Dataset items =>
⁂

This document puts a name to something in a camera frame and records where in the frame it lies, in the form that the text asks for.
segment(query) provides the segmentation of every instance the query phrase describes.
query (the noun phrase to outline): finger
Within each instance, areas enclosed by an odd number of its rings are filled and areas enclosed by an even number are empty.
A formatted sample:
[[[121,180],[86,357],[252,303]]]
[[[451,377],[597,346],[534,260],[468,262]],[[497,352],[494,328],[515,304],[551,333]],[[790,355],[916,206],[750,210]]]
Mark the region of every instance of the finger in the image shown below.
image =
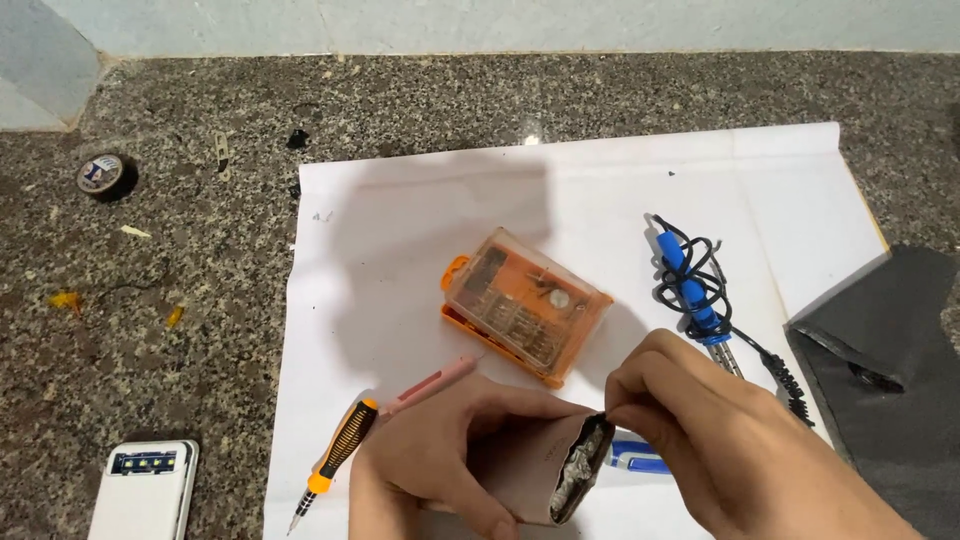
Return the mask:
[[[691,437],[705,438],[717,426],[730,405],[671,362],[650,351],[630,356],[607,377],[606,410],[636,401],[638,394],[650,393],[677,419]]]
[[[480,398],[482,410],[526,416],[529,418],[563,418],[592,412],[583,405],[572,404],[542,390],[519,388],[493,383]]]
[[[445,476],[438,500],[450,507],[467,525],[490,540],[517,540],[516,519],[500,501],[481,486],[467,466],[457,461]]]
[[[630,356],[642,355],[650,351],[666,356],[668,360],[683,367],[703,386],[725,398],[740,395],[743,386],[747,383],[736,375],[728,373],[702,351],[667,329],[656,329],[648,333]]]
[[[655,405],[622,405],[608,412],[607,420],[642,436],[654,447],[677,481],[686,509],[697,523],[711,531],[726,524],[707,467],[669,412]]]

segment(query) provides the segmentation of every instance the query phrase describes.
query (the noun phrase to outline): orange screwdriver bit set
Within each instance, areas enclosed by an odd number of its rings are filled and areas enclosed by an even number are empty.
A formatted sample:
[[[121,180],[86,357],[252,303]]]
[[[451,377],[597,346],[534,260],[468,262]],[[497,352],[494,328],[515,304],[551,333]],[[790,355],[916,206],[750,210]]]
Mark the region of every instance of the orange screwdriver bit set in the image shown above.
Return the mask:
[[[498,228],[441,280],[444,319],[560,388],[613,298]]]

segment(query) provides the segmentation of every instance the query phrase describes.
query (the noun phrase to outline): black power cord
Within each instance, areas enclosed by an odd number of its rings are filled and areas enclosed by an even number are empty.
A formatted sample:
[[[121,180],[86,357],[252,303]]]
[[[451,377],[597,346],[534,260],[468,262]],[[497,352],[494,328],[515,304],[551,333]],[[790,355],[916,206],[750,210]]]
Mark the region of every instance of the black power cord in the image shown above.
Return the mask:
[[[689,236],[684,234],[680,229],[677,229],[673,225],[670,225],[663,218],[658,215],[652,216],[652,219],[657,222],[658,225],[663,227],[665,232],[670,232],[678,236],[683,243],[680,245],[680,249],[684,252],[684,262],[680,265],[678,272],[670,270],[669,266],[666,264],[663,265],[664,270],[663,274],[660,276],[662,283],[657,287],[656,296],[657,300],[663,303],[665,306],[683,313],[684,315],[691,315],[694,311],[699,311],[706,306],[713,306],[717,302],[721,302],[724,305],[723,313],[717,312],[717,317],[720,319],[720,324],[705,331],[690,320],[687,322],[686,327],[684,328],[684,333],[687,337],[693,340],[701,340],[710,338],[716,335],[726,335],[729,333],[735,334],[740,339],[747,342],[748,345],[754,348],[760,354],[760,362],[763,363],[763,367],[767,368],[767,371],[770,372],[770,375],[777,381],[777,383],[786,391],[787,393],[787,407],[790,411],[801,420],[804,424],[807,424],[809,427],[815,426],[812,420],[810,420],[809,411],[804,401],[804,390],[800,388],[800,385],[797,383],[797,380],[793,377],[793,374],[790,373],[790,370],[787,369],[786,364],[783,362],[783,358],[780,358],[777,355],[774,355],[770,351],[767,351],[760,346],[752,337],[744,333],[741,329],[735,327],[731,322],[733,316],[733,307],[730,304],[730,299],[727,298],[727,278],[723,274],[723,270],[720,268],[720,262],[717,261],[715,253],[716,249],[713,247],[713,243],[707,238],[702,236],[697,236],[696,238],[690,239]],[[700,257],[695,264],[690,264],[693,262],[693,247],[697,244],[703,244],[707,249],[707,252]],[[707,272],[703,271],[703,267],[708,263],[711,263],[716,276],[712,276]],[[680,303],[679,293],[674,293],[673,299],[667,299],[664,293],[668,290],[678,291],[679,287],[686,281],[693,281],[703,287],[705,294],[707,295],[706,300],[699,305],[696,309],[691,309],[684,306]]]

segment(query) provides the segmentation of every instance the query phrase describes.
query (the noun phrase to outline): screwdriver handle
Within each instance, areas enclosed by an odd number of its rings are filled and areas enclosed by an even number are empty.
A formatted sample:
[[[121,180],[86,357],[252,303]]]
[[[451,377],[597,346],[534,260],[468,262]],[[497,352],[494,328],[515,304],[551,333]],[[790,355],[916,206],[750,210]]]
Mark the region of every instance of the screwdriver handle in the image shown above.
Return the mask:
[[[330,489],[333,475],[363,442],[374,420],[376,420],[376,401],[366,398],[353,406],[344,421],[337,427],[330,446],[320,460],[320,465],[313,470],[313,474],[307,480],[307,488],[312,493],[326,493]]]

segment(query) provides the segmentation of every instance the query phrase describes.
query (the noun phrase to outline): black debris
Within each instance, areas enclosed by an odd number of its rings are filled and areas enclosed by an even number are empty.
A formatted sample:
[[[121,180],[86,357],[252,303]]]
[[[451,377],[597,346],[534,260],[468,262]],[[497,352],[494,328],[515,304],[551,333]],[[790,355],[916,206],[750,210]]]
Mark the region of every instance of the black debris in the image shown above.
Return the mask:
[[[287,148],[290,150],[299,150],[306,146],[306,139],[310,137],[310,134],[304,130],[294,130],[290,134],[290,138],[287,139]]]

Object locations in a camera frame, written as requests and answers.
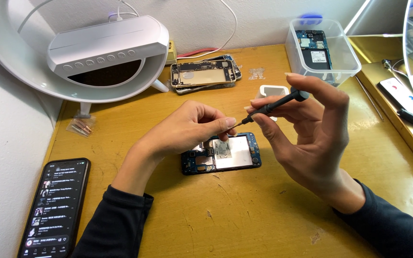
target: wooden desk
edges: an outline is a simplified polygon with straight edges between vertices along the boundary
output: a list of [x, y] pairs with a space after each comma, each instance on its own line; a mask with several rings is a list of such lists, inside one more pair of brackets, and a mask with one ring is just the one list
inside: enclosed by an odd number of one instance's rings
[[[200, 101], [242, 119], [243, 107], [260, 85], [288, 85], [284, 45], [224, 53], [243, 66], [243, 78], [234, 88], [185, 96], [148, 89], [125, 101], [93, 104], [97, 124], [88, 139], [65, 130], [79, 108], [78, 103], [66, 102], [46, 161], [72, 157], [92, 161], [79, 237], [129, 147], [181, 103]], [[248, 71], [261, 67], [264, 78], [249, 80]], [[167, 68], [159, 79], [167, 81]], [[350, 144], [341, 167], [413, 216], [413, 153], [393, 125], [380, 120], [356, 79], [348, 79], [341, 89], [351, 97]], [[283, 119], [277, 123], [295, 142], [291, 124]], [[261, 168], [183, 176], [180, 157], [175, 155], [154, 171], [146, 192], [155, 201], [144, 229], [141, 258], [377, 256], [324, 202], [290, 179], [255, 123], [239, 130], [256, 134]]]

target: white label sticker
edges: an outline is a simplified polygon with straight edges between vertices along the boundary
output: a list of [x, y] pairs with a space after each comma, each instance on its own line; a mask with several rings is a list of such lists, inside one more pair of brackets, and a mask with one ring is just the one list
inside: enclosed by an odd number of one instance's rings
[[326, 55], [324, 51], [312, 51], [312, 62], [314, 63], [325, 63]]
[[214, 154], [215, 158], [230, 158], [232, 153], [230, 153], [229, 141], [215, 141], [214, 143]]

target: fingernail
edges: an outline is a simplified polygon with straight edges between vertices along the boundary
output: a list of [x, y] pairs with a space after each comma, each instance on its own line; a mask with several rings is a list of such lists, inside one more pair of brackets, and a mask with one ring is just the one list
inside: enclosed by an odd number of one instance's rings
[[237, 122], [237, 120], [235, 118], [226, 118], [227, 128], [233, 127], [236, 122]]
[[304, 75], [298, 73], [285, 73], [285, 75], [288, 77], [305, 77]]
[[258, 121], [255, 120], [257, 114], [254, 114], [251, 116], [251, 119], [254, 120], [256, 122], [257, 125], [259, 125], [259, 127], [262, 127], [259, 123], [261, 123], [261, 120], [258, 119]]

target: plastic storage box
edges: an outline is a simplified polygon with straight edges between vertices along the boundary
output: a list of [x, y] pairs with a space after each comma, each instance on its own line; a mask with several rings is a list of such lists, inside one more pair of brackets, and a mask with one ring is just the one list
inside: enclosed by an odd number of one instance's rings
[[[324, 31], [332, 62], [332, 70], [315, 70], [305, 64], [301, 45], [295, 33], [296, 30]], [[292, 20], [290, 22], [288, 38], [286, 39], [286, 53], [288, 54], [293, 73], [316, 76], [325, 81], [327, 81], [327, 78], [330, 78], [330, 84], [336, 87], [361, 70], [361, 63], [338, 21], [319, 18]]]

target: white lamp
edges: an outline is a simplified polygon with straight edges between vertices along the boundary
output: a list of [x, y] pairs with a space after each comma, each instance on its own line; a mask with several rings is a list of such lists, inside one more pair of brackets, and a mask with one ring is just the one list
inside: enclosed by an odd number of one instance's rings
[[86, 113], [89, 112], [91, 103], [124, 100], [151, 85], [162, 92], [168, 91], [168, 88], [157, 80], [168, 53], [168, 31], [160, 23], [159, 42], [167, 45], [164, 54], [147, 56], [144, 66], [129, 82], [116, 87], [93, 88], [78, 85], [55, 74], [48, 66], [46, 55], [38, 54], [20, 37], [11, 26], [7, 14], [8, 0], [0, 0], [0, 64], [15, 77], [39, 91], [80, 102], [81, 110]]

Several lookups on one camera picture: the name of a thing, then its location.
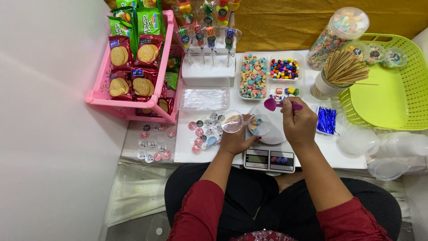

⁂

Try it => Only the lines of the data holding the string "screwdriver" are wanted; copy each of them.

Answer box =>
query (the noun phrase to outline): orange screwdriver bit set
Mark the region of every instance of the orange screwdriver bit set in the image shown above.
query (the noun phrase to outline): screwdriver handle
Mark the region of every instance of the screwdriver handle in the image shown above.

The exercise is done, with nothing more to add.